Over the last few years I’ve become keenly interested in the importance of curriculum and concerned about how curricular approaches in P12 schools have deprived students of critical content knowledge, especially in the early grades. E. D. Hirsch’s latest book, Why Knowledge Matters, is a masterpiece in this regard, arguing why and how this move away from content has exacerbated achievement gaps (see my posts on Hirsch’s book here and here). But I’ve recently discovered another great little book from the United Kingdom, heavily inspired and influenced by Hirsch’s work, that serves as a great companion piece to Why Knowledge Matters.

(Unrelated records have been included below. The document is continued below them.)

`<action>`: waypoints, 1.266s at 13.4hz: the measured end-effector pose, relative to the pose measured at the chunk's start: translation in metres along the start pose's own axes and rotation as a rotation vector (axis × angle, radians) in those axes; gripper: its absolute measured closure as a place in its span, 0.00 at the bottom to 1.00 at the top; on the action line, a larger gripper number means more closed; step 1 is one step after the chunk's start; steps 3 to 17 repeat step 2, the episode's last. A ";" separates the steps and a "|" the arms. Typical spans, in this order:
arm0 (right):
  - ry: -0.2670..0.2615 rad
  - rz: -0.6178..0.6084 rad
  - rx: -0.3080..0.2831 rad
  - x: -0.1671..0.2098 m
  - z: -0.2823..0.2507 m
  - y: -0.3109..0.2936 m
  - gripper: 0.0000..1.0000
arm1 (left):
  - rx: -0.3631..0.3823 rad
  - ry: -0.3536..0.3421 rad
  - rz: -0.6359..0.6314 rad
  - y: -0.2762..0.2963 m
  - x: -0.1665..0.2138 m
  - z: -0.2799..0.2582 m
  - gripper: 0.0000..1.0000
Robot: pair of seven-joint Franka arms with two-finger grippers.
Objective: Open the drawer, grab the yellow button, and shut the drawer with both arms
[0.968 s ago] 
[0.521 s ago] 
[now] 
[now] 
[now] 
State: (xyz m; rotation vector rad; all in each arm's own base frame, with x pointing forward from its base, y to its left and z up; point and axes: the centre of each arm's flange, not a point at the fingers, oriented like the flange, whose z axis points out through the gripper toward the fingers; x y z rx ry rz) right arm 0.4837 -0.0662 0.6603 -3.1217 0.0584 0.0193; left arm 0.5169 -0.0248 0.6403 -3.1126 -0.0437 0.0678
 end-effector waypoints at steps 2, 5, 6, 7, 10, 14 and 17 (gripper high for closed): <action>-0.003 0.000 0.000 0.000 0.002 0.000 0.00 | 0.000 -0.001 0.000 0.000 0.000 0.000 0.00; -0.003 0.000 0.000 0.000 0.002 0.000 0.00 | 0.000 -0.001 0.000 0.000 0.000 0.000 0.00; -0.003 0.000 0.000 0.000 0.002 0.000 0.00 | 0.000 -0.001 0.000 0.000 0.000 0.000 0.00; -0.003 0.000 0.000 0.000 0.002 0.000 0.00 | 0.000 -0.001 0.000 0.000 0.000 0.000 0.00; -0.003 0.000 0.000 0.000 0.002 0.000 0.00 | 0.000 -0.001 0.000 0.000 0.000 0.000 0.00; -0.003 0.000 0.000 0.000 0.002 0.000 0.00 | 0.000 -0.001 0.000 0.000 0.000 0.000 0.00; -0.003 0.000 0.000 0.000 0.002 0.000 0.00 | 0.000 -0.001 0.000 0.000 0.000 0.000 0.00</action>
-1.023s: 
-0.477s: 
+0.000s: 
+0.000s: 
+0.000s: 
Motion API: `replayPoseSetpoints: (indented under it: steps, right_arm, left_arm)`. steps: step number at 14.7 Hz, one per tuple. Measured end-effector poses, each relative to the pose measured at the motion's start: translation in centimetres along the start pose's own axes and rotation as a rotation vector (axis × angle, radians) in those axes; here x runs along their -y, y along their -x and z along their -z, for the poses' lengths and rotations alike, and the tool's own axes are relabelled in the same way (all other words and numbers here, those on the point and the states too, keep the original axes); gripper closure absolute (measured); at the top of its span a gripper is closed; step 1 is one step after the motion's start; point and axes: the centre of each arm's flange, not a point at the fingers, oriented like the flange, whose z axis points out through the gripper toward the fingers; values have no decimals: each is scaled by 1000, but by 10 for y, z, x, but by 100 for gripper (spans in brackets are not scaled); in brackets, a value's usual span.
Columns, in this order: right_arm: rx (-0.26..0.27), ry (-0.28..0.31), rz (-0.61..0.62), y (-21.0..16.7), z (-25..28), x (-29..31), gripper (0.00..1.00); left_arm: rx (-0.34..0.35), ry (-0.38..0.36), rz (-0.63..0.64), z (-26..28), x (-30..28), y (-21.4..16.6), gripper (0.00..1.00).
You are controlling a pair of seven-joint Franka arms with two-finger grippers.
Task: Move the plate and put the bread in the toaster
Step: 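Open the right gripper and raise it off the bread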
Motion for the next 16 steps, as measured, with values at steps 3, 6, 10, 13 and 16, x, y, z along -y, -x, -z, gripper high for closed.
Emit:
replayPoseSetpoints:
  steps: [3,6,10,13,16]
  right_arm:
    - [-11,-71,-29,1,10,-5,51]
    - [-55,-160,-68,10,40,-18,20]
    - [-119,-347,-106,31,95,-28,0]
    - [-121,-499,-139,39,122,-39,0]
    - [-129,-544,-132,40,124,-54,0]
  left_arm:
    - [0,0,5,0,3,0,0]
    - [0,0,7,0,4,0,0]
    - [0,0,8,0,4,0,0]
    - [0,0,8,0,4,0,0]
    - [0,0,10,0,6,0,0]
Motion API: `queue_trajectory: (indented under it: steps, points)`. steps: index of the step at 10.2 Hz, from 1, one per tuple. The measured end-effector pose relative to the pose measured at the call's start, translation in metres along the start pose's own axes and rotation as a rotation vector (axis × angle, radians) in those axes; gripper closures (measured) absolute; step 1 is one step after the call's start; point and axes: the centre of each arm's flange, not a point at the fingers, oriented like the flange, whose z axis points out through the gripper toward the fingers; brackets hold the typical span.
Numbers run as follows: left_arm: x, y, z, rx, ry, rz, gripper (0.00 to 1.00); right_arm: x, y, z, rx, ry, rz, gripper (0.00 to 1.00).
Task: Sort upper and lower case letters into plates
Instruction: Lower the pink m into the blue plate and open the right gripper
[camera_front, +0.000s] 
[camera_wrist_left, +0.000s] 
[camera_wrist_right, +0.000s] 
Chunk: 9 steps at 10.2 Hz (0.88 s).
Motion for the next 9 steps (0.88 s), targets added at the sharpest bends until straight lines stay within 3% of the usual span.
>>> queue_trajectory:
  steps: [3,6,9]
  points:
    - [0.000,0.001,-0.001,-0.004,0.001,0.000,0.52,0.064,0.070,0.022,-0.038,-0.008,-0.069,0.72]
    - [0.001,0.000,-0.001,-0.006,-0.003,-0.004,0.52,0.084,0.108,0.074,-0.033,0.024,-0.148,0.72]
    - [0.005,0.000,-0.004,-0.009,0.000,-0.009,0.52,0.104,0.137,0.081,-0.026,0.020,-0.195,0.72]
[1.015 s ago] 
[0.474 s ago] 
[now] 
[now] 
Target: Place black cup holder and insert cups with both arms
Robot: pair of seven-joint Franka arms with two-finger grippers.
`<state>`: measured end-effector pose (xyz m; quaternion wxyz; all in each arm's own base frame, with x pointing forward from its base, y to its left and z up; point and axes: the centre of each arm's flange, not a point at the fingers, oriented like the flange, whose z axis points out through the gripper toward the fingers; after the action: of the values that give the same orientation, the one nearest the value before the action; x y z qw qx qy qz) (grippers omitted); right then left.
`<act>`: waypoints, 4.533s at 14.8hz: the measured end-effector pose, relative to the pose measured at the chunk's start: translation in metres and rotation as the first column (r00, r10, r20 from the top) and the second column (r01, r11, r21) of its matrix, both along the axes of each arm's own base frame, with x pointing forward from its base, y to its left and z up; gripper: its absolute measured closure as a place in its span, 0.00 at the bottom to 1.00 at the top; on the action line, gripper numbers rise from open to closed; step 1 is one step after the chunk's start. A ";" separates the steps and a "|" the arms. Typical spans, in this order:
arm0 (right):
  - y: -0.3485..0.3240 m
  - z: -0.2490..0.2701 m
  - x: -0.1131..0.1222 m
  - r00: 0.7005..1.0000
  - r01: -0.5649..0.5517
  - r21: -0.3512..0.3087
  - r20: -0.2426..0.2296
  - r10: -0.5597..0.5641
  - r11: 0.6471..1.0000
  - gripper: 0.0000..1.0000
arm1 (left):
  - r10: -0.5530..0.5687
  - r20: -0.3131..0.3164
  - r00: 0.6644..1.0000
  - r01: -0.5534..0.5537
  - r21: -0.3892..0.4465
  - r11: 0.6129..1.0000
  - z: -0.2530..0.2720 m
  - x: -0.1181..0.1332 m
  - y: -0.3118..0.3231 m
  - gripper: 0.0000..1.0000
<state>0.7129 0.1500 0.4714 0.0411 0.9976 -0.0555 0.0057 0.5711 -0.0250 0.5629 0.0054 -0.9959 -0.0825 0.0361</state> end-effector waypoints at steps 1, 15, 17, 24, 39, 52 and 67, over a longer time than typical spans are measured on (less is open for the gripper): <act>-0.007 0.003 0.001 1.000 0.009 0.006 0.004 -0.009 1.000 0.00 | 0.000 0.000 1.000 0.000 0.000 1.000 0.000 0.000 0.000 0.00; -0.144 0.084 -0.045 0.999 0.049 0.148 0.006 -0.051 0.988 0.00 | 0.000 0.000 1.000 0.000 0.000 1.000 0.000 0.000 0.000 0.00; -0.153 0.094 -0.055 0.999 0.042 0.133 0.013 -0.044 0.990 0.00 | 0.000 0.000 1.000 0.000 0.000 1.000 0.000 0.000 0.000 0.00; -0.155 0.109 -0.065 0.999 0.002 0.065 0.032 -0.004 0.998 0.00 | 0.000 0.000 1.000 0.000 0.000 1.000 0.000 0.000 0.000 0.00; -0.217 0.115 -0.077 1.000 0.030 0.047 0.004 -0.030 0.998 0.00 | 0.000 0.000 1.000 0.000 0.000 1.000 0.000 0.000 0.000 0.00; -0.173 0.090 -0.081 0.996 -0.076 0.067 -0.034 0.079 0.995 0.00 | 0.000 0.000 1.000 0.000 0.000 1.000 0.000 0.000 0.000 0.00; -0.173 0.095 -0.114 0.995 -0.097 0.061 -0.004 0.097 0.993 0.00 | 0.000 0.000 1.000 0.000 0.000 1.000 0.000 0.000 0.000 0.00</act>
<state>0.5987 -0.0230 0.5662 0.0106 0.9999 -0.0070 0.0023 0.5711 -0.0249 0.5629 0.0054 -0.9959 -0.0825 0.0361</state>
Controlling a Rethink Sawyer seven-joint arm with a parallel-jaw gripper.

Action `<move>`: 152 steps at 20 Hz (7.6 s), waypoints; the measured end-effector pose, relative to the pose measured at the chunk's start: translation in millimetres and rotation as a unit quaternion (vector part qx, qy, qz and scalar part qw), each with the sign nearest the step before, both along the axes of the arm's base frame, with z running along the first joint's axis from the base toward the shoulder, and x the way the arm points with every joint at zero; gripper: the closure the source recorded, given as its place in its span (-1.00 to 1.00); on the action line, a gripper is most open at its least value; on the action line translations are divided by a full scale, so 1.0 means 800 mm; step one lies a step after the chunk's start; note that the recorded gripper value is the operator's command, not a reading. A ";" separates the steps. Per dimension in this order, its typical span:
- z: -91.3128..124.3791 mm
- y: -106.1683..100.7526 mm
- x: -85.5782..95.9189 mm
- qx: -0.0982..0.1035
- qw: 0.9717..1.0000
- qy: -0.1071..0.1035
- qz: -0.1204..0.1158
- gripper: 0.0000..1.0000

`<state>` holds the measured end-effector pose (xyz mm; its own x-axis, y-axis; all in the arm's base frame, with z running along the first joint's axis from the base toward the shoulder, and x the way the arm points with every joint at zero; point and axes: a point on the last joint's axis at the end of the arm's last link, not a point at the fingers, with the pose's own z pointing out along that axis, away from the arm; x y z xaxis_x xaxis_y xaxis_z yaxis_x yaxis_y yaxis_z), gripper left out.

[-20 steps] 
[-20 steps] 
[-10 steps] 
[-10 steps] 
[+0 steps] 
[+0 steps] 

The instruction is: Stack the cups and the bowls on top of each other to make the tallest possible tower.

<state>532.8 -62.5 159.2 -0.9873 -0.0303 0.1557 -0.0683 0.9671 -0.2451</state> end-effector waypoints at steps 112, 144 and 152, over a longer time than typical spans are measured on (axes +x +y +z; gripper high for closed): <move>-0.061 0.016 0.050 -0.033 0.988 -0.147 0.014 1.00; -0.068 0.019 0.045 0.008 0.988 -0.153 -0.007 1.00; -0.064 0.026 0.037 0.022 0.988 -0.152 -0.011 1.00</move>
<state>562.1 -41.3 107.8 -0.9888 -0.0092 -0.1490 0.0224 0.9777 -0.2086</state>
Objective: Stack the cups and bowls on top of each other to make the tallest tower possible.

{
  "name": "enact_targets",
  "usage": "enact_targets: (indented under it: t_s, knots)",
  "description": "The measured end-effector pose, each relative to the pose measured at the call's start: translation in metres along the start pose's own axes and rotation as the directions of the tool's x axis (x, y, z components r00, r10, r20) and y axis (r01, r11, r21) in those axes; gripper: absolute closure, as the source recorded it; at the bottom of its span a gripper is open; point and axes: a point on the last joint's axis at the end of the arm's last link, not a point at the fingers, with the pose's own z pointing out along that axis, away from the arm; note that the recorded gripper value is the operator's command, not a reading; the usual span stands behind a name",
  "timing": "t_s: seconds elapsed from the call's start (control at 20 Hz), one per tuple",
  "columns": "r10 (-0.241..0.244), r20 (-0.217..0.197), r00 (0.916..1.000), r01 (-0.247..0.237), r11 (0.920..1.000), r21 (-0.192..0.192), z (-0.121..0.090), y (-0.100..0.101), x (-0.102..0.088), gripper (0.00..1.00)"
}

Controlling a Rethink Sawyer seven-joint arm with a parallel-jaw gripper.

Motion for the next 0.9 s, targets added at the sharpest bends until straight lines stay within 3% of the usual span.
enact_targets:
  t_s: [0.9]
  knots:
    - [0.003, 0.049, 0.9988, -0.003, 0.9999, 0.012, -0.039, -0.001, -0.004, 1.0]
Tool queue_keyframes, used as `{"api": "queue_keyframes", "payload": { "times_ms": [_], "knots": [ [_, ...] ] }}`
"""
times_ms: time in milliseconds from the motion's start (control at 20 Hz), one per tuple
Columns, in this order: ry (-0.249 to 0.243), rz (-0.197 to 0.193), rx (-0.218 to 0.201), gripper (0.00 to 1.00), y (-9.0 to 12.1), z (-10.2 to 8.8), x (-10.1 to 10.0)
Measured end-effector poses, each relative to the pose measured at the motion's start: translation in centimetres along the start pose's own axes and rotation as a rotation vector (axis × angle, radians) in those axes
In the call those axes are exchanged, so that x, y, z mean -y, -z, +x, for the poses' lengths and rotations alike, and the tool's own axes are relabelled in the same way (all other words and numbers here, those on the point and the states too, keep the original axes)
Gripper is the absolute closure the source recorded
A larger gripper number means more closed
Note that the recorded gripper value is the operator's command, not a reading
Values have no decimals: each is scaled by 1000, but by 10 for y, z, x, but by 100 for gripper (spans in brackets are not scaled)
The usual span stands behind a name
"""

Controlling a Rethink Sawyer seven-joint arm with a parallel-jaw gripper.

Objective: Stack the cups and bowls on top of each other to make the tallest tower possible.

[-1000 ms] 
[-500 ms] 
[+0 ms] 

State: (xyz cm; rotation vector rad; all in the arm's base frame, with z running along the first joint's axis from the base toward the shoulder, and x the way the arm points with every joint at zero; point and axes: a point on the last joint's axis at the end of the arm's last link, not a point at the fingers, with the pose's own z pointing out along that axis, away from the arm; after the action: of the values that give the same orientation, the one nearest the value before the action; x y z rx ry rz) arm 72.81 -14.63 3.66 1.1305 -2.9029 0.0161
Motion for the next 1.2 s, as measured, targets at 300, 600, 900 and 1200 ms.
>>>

Seven Myths About Education, by Daisy Christodoulou, explores how certain myths have pervaded the assumptions and practices of educators. These myths suggest that knowledge is actually of little importance, and encourage teachers to use more “student-centered” methods, but in doing so actually undermine students’ ability to engage in critical thinking, which is inherently dependent on rich, domain-specific knowledge.
For each myth, Christodoulou explains its theoretical origins, but also shows how the myth really does influence teacher practice, often using the recommendations of the Office for Standards in Education (OfSted), the U.K.’s national education inspectorate that are hugely influential on what happens in British classrooms.
Christodoulou makes this case to answer the argument often made by defenders of current educational practices that no one actually suggests knowledge is unimportant or neglects the teaching of content (Hirsch shows how this neglect is very real in the U.S.). Christodoulou's strong conviction is that these myths do, in fact, heavily impact teaching practice and undermine the teaching of meaningful content in schools. That she is writing from a British perspective does not diminish the value of Seven Myths for American educators because education practices in these two countries are so similar and U.S. teachers will easily see the same patterns in their own context. This point is driven home in glowing forwards written by Hirsch himself, and by formative assessment researcher Dylan Wiliam, who says Seven Myths “may well be the most important book of the decade on teaching.”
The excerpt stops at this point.